Martin also argued that officers have gone through copious amounts of training and two beers would not cloud their judgment.
“I grew up in a house that had guns in clear view in the corner of the living room, but we were taught to respect them and not to touch them,” said Martin. “Our officers are highly trained and are expected to make good decisions that will keep the public safe.”
Mayor Rick Meehan’s attempts at compromise by offering up .02 as a limit (which is essentially one drink) toward the end of the discussion were a bit different than his tone at the beginning of the conversation, which mirrored Cymek’s zero-tolerance policy.
“I think that it should be zero drinks if a weapon is present,” said Meehan. “There’s lots of instances and things in the general order that outline ways an officer can respond to a situation without using their weapon.”
Still, Meehan seemed to be the voice of compromise in the discussion citing that if it does in fact go to .02 as the allowable level, it would give the officer a feeling of still being able to have a drink on their own time, while still being able to essentially protect and serve the public should an unfortunate situation arise.
“If you say one drink, then that is pretty clear and simple,” said Meehan. “It’s easier to stop after one drink than it is to stop after two.”
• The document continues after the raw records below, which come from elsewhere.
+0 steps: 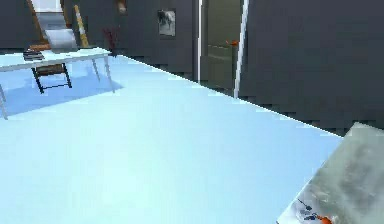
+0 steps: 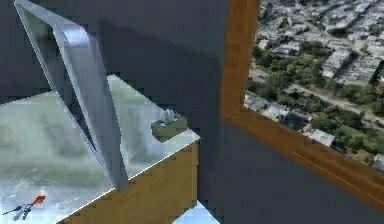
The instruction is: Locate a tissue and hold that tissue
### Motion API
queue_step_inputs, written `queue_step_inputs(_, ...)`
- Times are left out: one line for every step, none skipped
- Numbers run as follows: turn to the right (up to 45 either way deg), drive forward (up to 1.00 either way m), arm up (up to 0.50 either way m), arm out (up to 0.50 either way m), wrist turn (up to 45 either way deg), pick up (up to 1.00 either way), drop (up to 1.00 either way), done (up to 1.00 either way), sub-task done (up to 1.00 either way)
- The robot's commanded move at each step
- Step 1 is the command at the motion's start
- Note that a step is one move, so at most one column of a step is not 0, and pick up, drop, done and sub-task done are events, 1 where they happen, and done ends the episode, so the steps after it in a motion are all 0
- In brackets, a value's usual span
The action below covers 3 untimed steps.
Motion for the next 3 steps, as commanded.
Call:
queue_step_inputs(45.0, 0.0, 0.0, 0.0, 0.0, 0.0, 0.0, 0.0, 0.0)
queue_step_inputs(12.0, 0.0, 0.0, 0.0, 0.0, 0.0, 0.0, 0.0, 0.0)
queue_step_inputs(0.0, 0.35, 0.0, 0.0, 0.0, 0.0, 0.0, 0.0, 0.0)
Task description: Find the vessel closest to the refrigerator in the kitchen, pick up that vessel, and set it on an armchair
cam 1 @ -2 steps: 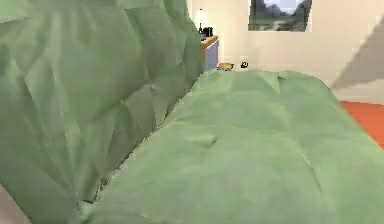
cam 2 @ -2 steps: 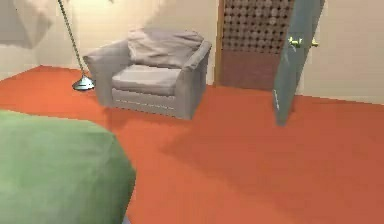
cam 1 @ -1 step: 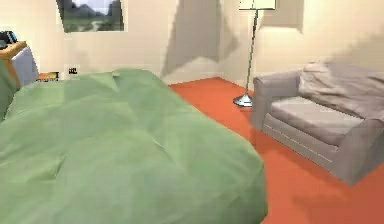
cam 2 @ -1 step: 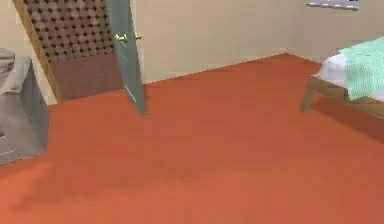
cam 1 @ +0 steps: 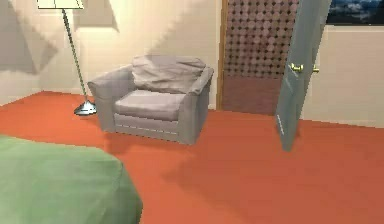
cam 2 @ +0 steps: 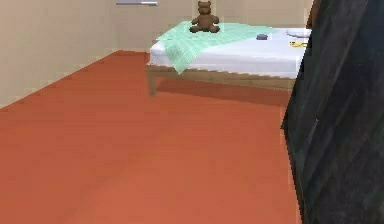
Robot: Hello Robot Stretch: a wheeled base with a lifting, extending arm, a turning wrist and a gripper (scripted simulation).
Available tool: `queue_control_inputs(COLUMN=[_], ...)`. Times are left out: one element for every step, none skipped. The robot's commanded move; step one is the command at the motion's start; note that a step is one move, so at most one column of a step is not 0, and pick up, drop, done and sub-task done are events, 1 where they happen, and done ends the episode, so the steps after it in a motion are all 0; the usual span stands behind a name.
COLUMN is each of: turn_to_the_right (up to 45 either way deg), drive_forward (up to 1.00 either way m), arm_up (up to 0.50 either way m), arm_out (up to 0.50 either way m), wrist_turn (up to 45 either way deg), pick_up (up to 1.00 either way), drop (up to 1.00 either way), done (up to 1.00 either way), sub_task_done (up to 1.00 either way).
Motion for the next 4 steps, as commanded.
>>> queue_control_inputs(turn_to_the_right=[12.0, 0.0, 3.0, 0.0], drive_forward=[0.0, 1.0, 0.0, 1.0], arm_up=[0.0, 0.0, 0.0, 0.0], arm_out=[0.0, 0.0, 0.0, 0.0], wrist_turn=[0.0, 0.0, 0.0, 0.0], pick_up=[0.0, 0.0, 0.0, 0.0], drop=[0.0, 0.0, 0.0, 0.0], done=[0.0, 0.0, 0.0, 0.0], sub_task_done=[0.0, 0.0, 0.0, 0.0])
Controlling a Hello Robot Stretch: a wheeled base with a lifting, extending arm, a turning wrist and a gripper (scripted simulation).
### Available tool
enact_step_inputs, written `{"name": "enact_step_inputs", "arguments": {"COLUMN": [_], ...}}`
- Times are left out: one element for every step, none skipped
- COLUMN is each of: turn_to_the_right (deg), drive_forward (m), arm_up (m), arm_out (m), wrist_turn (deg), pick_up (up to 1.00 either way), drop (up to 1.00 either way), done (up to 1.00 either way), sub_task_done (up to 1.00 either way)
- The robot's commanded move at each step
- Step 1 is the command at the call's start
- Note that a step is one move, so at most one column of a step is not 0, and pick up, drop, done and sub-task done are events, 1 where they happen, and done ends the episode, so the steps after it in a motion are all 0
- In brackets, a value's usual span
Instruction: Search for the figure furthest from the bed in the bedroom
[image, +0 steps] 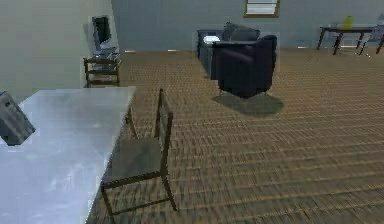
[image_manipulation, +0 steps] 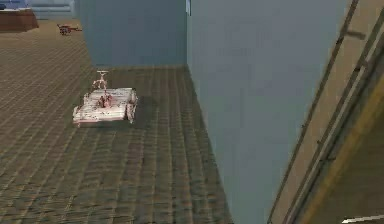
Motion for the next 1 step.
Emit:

Senior police officials conceded that the majority of this discussion had more to do with the Quick Response Teams that could get called into the field at any hour of the day or night, than it does with the large majority of the department.
“I never take my gun with me if I think that I’m going to have something to drink and if I’m at a niteclub or a restaurant I would never take it in with me, it would be locked in the car,” said Captain Victor Bunting. “My personal feeling is that if I have something to drink I’m not putting my livelihood working 35 years on the line for someone to take away from me, and from the town as well, so I just don’t think it’s worth it.”
Cymek points out, however, that other town policies, such as the rules and regulations for town employees and beach patrol members, have stricter rules than what the department is proposing.
“It’s not sitting well with the public about police officers drinking and having guns, because guns and alcohol don’t mix,” said Cymek. “Even though I let it slip publicly that I would probably be able to live with a .02, if I had to vote today, my feeling is probably leaning towards zero tolerance.”
Police officers are not supposed to drink alcohol eight hours prior to a scheduled shift, and the town’s substance abuse policy, for beach patrol workers for instance, clearly states that if an employee has a alcohol concentration of “more than .02 but less than .04 when reporting for duty, they would be required to be removed from the safety sensitive position for 24 hours.”
“How can the town’s policy be more strict for lifeguards and alcohol than it is for police officers and alcohol,” queried Cymek. “The lifeguards aren’t the ones with the guns.”